I think @jkemp is correct, the most likely bottleneck is disk read/write probably followed by CPU multi-threaded performance.

Something like this X570/3900X system with a PCIe Gen.4 M.2 drive would be a good choice:

PCPartPicker Part List
CPU: AMD Ryzen 9 3900X 3.8 GHz 12-Core Processor ($499.99 @ Best Buy)
Motherboard: Asus TUF GAMING X570-PLUS (WI-FI) ATX AM4 Motherboard ($194.69 @ OutletPC)
Memory: G.Skill Trident Z Neo 32 GB (2 x 16 GB) DDR4-3600 Memory ($189.99 @ Newegg)
Storage: Corsair MP600 Force Series Gen4 1 TB M.2-2280 NVME Solid State Drive ($199.99 @ Newegg)
Total: $1084.66
Prices include shipping, taxes, and discounts when available
Generated by PCPartPicker 2019-09-26 12:04 EDT-0400


The above may be overkill. If you want something a bit more budget friendly you could use the above but swap the CPU for a Ryzen R5 3600, or step down to a B450 board and PCIe Gen3 M.2 like the following:

PCPartPicker Part List
CPU: AMD Ryzen 5 3600 3.6 GHz 6-Core Processor ($194.79 @ OutletPC)
Motherboard: MSI B450 TOMAHAWK MAX ATX AM4 Motherboard ($114.99 @ B&H)
Memory: G.Skill Trident Z Neo 32 GB (2 x 16 GB) DDR4-3600 Memory ($189.99 @ Newegg)
Storage: ADATA XPG GAMMIX S5 1 TB M.2-2280 NVME Solid State Drive ($107.98 @ Amazon)
Total: $607.75
Prices include shipping, taxes, and discounts when available
Generated by PCPartPicker 2019-09-26 12:19 EDT-0400
 
Thanks for your help :) I learned about PCPartPicker website - big thanks, will make use of it for sure :)
I made some tests and took screenshots of windows Task Manager while scripts were running, its in Polish but going from left its: CUP / RAM / DRIVE / NETWORK / GRAPHICS and as you can see ssd is barely used.. files are very small with Save For Web options turned on around 50-70Kb each, for test I turned it off so files were about 140Kb and as you can see RAM took most of the job, and then CPU.
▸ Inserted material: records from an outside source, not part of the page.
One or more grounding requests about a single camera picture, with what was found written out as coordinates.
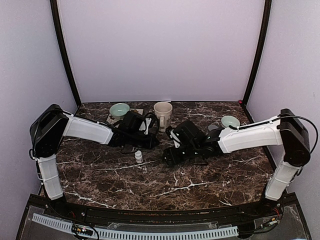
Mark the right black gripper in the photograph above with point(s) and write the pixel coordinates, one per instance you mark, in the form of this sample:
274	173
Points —
172	158

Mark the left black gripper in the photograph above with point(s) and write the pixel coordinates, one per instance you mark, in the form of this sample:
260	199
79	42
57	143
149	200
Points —
149	145

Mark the orange pill bottle grey cap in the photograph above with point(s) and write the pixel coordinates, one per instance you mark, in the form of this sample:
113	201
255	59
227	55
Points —
212	127

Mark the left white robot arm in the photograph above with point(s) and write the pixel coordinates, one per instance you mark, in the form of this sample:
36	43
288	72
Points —
54	124

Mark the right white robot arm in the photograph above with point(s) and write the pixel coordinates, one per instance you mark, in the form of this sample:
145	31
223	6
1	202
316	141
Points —
285	129

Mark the small white pill bottle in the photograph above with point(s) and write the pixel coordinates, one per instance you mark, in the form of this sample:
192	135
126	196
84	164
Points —
138	157

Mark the cream coral pattern mug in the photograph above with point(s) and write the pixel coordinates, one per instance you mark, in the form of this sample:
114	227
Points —
163	111

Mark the left light green bowl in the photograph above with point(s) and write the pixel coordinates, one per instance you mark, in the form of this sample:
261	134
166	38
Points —
119	110

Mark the light green bowl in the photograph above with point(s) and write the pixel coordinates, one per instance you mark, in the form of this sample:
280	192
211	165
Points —
119	110
229	120

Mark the floral square plate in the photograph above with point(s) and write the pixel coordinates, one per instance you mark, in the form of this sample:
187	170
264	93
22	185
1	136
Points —
111	120

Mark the right light green bowl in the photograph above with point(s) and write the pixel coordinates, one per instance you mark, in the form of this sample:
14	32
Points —
229	120

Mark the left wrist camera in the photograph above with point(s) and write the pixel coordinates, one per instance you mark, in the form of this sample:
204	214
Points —
146	125

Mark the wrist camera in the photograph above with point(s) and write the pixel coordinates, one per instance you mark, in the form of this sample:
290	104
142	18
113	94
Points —
146	125
170	132

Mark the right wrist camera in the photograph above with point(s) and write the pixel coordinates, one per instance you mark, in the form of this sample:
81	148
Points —
170	132

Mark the black front table rail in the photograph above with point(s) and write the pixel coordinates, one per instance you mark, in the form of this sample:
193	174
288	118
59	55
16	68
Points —
239	214

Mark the white slotted cable duct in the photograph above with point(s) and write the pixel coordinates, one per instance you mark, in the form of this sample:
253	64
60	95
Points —
122	231

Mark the left black frame post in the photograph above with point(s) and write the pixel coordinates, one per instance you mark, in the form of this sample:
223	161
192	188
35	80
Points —
63	51

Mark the black frame post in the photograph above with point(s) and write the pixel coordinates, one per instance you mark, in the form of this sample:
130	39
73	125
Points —
63	51
258	53

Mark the right black frame post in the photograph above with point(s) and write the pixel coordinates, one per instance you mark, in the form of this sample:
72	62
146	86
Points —
258	53
PS. @admin Is there some advantage of using AMD Ryzen over Intel?

Screenshots:
Adnotacja 2019-09-26 203804.pngAdnotacja 2019-09-26 204115.pngAdnotacja 2019-09-26 203956.png
 
Thanks for your help :) I learned about PCPartPicker website - big thanks, will make use of it for sure :)
You're welcome, PCPartPicker is an excellent resource for system builders.
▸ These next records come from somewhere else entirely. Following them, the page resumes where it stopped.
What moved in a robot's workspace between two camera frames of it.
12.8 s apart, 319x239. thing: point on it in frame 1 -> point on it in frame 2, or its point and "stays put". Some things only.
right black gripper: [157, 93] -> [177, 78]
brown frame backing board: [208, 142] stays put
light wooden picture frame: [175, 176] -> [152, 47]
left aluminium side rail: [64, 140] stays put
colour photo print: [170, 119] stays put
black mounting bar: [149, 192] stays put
PS. @admin Is there some advantage of using AMD Ryzen over Intel?
Yes. AMD just happens to offer better performance and value right now. Intel has nothing that can compete with 7nm Ryzen for multi-threaded performance at the moment, and probably won't for the next year or so. Intel is still stuck on 14nm process and won't even have 10nm chips until sometime next year according to their roadmap.

I made some tests and took screenshots of windows Task Manager while scripts were running, its in Polish but going from left its: CUP / RAM / DRIVE / NETWORK / GRAPHICS and as you can see ssd is barely used.. files are very small with Save For Web options turned on around 50-70Kb each, for test I turned it off so files were about 140Kb and as you can see RAM took most of the job, and then CPU.
Ok it looks like you are already using a fast enough PCIe M.2 SSD, Samsung 950 Pro is excellent and can only be beat by a small margin with newer drives.
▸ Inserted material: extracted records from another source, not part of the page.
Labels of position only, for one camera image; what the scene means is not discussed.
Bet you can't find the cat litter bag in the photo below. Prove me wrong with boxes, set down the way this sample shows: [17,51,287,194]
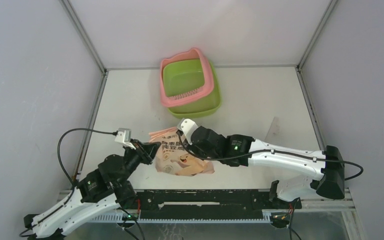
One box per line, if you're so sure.
[149,127,215,177]

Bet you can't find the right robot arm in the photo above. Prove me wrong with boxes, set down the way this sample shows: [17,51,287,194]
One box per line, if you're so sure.
[177,126,346,208]

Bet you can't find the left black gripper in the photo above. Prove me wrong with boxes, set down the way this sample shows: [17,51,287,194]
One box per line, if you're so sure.
[117,138,162,186]

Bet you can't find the right black cable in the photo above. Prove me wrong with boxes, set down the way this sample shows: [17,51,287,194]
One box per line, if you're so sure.
[177,130,364,182]

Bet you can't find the left black cable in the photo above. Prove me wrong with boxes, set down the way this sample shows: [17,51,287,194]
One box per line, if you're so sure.
[56,128,118,186]

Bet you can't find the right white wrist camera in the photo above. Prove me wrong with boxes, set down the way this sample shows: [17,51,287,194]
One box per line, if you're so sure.
[176,118,199,145]

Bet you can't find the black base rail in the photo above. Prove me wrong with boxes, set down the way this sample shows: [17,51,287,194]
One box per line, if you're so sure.
[124,189,293,221]

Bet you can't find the black cable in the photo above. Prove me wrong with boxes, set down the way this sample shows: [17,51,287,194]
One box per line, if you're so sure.
[56,128,118,186]
[177,130,364,182]

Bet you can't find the pink green litter box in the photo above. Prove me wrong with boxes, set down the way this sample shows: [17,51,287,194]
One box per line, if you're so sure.
[159,47,222,119]

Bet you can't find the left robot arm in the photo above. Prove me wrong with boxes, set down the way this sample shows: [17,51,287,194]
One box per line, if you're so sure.
[19,139,161,240]

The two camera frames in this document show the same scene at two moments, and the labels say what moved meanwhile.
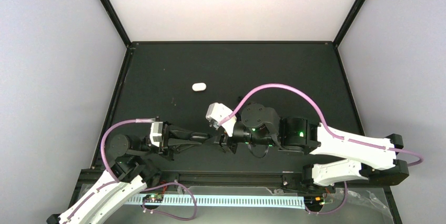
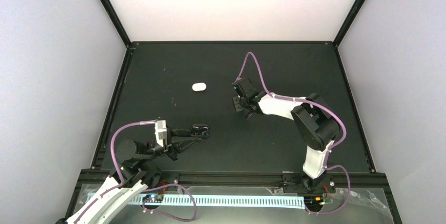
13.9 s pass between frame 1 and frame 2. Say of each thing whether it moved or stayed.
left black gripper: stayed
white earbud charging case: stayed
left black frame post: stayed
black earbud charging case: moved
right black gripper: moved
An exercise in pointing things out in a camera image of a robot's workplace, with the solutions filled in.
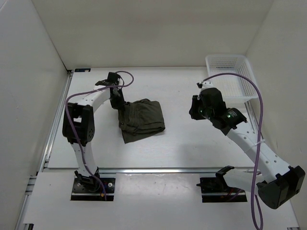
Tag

What speed is your installed memory?
 
I've searched a little and found nice website (I'm not connected in any way):
CPU's tested directly for Photoshop: https://www.pugetsystems.com/labs/a...adripper-2-Intel-9th-Gen-Intel-X-series-1529/
Yep, as expected 3900X is basically unchallenged at the top.

Interesting to note that R5 3600 is not too far behind, and that chip only costs $199. I think it is the value leader and for any budget build it is the obvious choice.

About memory part - this is all what I've found:

Ok it looks like your memory is running at 2400mhz. Is that it's advertised speed? Are you using an XMP profile for this memory in BIOS? If not, you may be able to improve performance by getting your memory to run faster.

I think you could improve speed significantly by going to any Ryzen 3000 series CPU and 3600mhz compatible memory. If you need the fastest, go with 3900X, if that blows your budget, go with R5 3600 or R7 3700X.